About this exercise –
Search the lines of the records for the word "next", and copy every line that has it.

Extracted information –
◇ ◇ ◇ ◇ ◇ ◇ ◇
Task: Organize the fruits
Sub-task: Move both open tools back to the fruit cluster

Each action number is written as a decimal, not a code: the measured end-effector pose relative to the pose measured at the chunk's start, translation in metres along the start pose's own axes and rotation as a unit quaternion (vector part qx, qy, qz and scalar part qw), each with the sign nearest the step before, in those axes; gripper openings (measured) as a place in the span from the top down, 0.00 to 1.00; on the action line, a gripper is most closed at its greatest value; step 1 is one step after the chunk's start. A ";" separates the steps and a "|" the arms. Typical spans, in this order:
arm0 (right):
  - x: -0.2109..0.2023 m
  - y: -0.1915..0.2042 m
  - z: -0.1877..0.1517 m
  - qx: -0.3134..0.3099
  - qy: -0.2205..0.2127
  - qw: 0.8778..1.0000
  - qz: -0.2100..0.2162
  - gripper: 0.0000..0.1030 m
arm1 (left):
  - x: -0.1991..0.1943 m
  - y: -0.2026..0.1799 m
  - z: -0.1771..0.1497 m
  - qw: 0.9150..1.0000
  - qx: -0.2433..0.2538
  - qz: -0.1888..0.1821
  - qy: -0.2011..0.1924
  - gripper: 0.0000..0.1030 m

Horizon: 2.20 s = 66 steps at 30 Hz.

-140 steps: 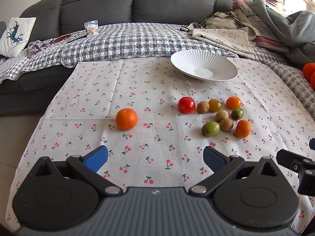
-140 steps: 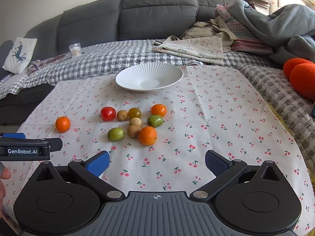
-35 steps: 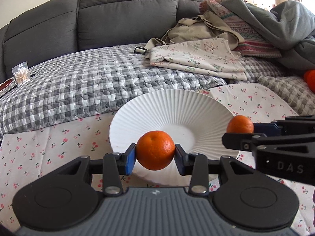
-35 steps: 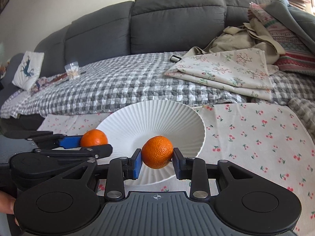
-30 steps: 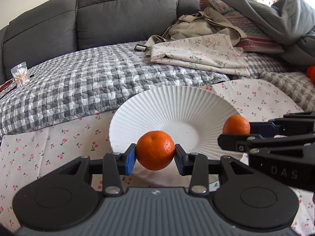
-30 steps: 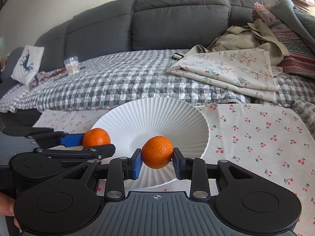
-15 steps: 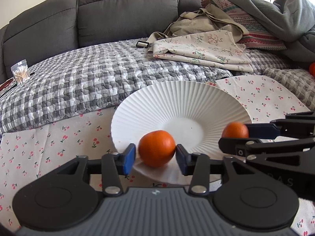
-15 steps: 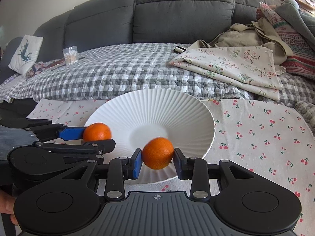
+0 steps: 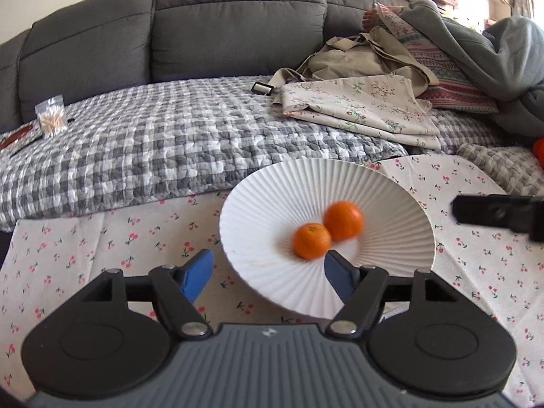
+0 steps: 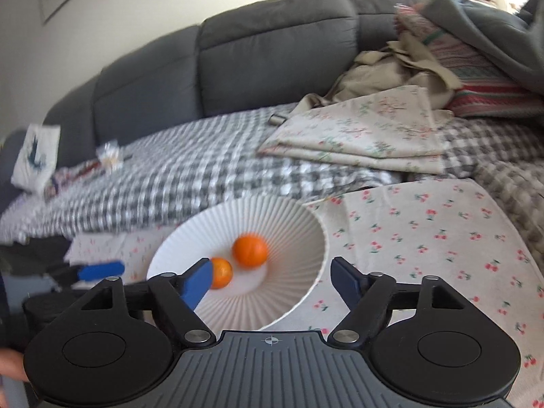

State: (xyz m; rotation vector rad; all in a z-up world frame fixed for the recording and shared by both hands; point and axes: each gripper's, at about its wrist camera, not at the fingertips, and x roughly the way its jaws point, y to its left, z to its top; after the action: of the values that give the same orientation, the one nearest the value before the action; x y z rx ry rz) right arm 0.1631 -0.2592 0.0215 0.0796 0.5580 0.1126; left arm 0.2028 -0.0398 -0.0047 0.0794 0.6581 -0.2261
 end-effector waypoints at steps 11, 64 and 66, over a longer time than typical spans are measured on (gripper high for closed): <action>-0.039 0.008 0.002 0.000 -0.023 1.000 0.008 0.04 | -0.035 0.006 -0.007 1.000 -0.022 -0.015 0.005 0.26; -0.072 0.041 -0.076 -0.003 0.092 0.996 0.001 0.04 | -0.101 0.020 -0.087 0.995 -0.030 -0.031 0.092 0.02; -0.068 0.039 -0.079 -0.001 0.102 0.995 -0.003 0.08 | -0.099 0.018 -0.089 0.994 -0.028 -0.040 0.097 0.03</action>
State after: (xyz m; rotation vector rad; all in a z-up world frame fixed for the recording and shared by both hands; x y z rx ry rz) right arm 0.0607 -0.2260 -0.0058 0.0656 0.7625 0.1161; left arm 0.0777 0.0089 -0.0135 0.0203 0.8625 -0.2788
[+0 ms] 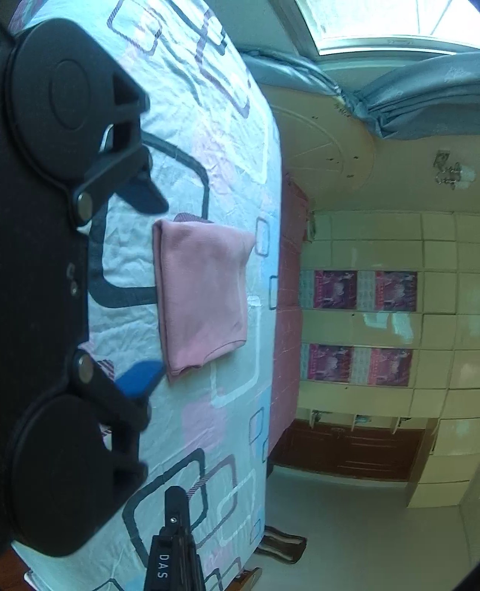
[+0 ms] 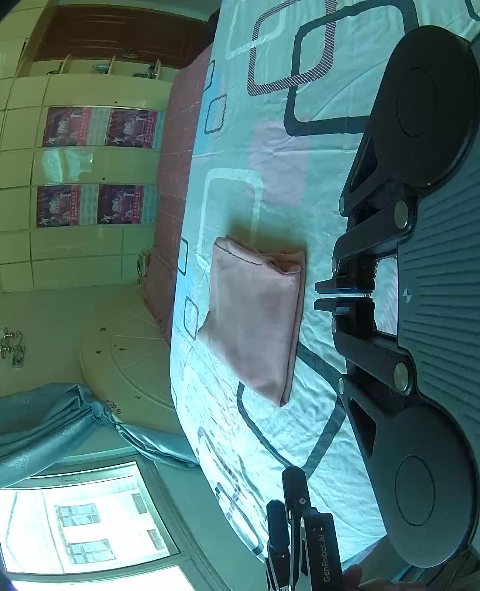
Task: Fold small clothes
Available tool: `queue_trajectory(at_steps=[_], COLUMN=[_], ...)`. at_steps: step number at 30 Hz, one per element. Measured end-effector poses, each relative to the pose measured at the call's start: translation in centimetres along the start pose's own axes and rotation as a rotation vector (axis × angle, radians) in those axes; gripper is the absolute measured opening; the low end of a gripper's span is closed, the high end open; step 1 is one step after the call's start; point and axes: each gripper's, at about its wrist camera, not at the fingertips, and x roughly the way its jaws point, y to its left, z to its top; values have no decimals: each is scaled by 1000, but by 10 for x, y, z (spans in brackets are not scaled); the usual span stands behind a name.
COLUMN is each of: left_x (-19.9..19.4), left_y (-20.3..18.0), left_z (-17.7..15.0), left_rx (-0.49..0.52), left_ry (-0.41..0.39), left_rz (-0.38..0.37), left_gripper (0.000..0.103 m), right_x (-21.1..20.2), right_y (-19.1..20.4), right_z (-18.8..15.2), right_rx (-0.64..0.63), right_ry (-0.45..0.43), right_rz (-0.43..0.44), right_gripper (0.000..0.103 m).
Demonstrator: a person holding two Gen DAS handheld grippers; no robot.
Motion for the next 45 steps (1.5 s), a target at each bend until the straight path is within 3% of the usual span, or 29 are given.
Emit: queue_trajectory(at_steps=[3,4,5,6,12,28,45], left_x=[-13,-17,-20,-22,-32,-64,-74], left_y=[-5,-6,-7,-9,-11,-31,-49], left_z=[1,1,2,2,1,7,6], left_rx=[15,14,14,15,-4,2,14], left_ry=[-31,-35,-40,-41,-32,-105,-118], left_rz=[-6,-11,-8,-4,-4,2,-26], left_gripper=[103,103,103,103,103,103,103], right_x=[-7,-9,-10,-15,-29,-83,-110], right_y=[-2,-3,-4,-7,-7,9,-5], right_z=[-4,-5,-6,-9,-13,-20,-21], right_rx=[34,46,57,67,75,51,60], right_ry=[3,10,11,-24,-62,-153,-177], right_rz=[-41,-57,-70,-77,-87,-87,-101], right_gripper=[0,16,77,103,103,103,103])
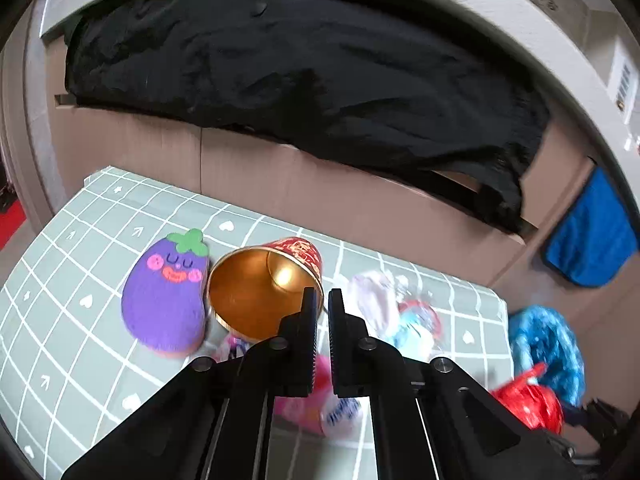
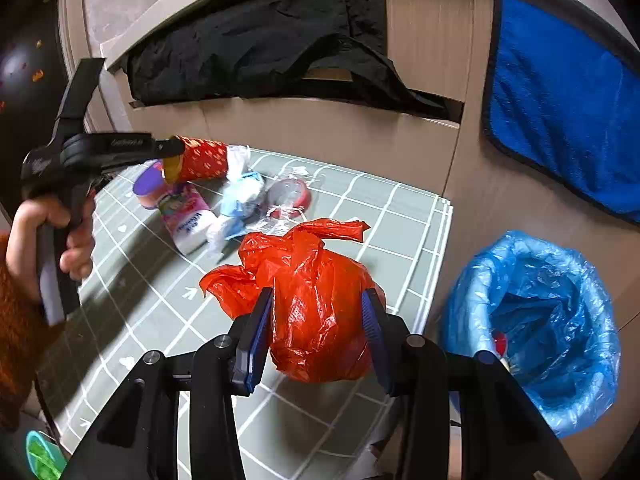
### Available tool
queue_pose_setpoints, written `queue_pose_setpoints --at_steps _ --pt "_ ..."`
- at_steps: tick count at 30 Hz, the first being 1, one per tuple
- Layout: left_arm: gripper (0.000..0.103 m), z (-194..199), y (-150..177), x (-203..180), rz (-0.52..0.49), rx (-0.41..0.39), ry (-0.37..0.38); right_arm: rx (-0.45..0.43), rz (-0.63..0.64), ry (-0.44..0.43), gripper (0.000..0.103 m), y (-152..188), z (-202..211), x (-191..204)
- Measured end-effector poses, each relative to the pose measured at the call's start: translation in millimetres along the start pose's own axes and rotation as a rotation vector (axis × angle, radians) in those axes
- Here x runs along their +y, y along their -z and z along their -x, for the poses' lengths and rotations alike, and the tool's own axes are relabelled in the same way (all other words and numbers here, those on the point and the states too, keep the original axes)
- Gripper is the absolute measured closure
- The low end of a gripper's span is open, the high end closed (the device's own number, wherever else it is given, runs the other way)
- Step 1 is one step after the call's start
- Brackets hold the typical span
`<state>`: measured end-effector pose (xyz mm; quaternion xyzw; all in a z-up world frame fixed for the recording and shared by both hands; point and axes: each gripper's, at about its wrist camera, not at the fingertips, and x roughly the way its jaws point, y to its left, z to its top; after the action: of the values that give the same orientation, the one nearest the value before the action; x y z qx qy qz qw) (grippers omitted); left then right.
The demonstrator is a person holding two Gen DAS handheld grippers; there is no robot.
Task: Collect trash
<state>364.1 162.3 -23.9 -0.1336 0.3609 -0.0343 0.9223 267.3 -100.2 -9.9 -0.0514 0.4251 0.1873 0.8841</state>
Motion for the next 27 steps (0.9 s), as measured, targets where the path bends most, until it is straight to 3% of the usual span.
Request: queue_pose_setpoints --at_steps 12,15,22,23,25,27 --pt "0.098 87 62 -25 -0.072 -0.047 0.060 -0.004 0.018 0.008 0.064 4 12 12" --pt "0.098 92 69 -23 -0.078 -0.049 0.057 -0.001 0.018 0.010 0.064 7 13 11" --pt "0.095 64 73 -2 0.034 0.026 0.055 0.013 0.011 0.014 0.064 15 4 11" --pt "0.093 60 74 1 0.049 0.031 0.062 0.013 0.013 0.016 0.064 16 3 12" --pt "0.071 51 75 8 0.091 0.039 0.078 0.010 0.019 0.021 0.064 17 1 13" --pt "0.061 48 73 16 0.135 0.014 0.068 0.009 0.023 0.022 0.060 18 -1 14"
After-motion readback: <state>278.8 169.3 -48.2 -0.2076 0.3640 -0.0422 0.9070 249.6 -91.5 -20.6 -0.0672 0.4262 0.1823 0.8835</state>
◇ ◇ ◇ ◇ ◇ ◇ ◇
Exercise answer –
Motion for the next 45 steps (1.5 s), a target at each bend until the straight path is within 3% of the usual span, or 29 are given.
Motion for the next 27 steps (0.9 s), as measured, targets where the path bends most, until it is straight to 3% of the usual span.

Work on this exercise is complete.